> _Task brief_
Determine how many lines in the records include "office". Write the number and nothing more.

> _Excerpted records_

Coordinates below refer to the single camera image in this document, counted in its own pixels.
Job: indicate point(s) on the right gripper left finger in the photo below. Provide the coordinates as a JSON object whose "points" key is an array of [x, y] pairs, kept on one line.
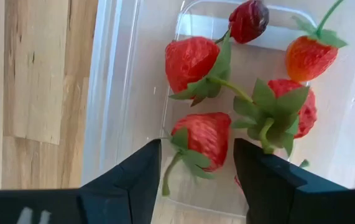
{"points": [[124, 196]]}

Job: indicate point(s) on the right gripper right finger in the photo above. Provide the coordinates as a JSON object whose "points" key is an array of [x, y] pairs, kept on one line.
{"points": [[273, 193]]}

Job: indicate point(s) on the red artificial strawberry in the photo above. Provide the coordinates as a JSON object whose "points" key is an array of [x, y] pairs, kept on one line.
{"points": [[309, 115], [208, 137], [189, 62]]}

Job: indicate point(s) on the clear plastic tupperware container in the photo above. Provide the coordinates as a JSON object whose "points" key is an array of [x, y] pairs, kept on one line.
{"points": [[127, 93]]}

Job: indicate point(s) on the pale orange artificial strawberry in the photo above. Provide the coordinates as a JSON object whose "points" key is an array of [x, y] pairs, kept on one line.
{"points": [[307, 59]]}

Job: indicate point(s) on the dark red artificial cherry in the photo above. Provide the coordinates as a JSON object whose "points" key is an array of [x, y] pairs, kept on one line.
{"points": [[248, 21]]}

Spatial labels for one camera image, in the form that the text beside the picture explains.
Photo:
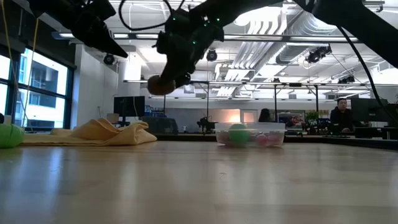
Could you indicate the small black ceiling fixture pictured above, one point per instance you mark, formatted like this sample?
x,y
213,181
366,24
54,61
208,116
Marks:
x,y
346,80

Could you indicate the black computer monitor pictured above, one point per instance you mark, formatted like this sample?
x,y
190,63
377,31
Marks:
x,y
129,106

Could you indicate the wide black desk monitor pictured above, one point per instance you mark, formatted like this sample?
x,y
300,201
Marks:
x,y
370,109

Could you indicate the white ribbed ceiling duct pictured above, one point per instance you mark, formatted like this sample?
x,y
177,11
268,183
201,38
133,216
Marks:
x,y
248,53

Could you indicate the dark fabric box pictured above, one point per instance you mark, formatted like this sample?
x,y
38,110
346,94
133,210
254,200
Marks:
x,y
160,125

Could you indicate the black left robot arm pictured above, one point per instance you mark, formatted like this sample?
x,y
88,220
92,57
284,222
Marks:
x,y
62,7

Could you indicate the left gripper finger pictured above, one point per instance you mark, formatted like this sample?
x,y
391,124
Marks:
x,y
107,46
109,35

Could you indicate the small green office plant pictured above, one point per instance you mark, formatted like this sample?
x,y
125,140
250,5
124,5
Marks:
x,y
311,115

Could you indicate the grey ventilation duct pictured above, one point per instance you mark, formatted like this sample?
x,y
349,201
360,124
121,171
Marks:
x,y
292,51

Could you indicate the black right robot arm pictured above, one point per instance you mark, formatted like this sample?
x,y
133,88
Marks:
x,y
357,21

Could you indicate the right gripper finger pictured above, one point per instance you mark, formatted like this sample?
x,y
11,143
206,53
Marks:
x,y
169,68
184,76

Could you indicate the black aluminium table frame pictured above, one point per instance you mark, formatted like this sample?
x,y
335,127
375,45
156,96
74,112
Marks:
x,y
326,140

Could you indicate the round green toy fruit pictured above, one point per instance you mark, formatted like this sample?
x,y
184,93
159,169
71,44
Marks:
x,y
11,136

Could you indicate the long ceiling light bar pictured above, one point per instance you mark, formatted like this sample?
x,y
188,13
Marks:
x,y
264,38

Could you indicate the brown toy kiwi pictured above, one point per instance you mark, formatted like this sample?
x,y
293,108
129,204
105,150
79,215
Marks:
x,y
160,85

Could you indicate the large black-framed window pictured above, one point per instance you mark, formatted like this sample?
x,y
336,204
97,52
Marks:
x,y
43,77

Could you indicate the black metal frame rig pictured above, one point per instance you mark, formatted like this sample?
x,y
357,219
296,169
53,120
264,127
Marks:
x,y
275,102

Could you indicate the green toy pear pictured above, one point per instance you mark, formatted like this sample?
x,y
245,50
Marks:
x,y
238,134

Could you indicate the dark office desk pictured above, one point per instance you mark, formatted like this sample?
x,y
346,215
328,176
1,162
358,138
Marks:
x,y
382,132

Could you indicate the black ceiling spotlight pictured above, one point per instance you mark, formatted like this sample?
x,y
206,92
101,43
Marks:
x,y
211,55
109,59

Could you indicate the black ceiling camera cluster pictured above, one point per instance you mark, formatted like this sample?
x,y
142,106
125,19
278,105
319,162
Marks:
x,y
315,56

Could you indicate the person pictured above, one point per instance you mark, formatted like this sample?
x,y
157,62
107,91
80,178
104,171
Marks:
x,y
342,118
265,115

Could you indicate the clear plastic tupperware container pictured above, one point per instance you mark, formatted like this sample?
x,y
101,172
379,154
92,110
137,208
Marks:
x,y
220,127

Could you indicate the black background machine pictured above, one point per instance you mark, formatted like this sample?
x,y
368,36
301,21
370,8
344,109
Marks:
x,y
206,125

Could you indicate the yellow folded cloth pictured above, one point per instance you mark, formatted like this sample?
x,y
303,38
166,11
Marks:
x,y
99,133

> _Response to the exercise_
2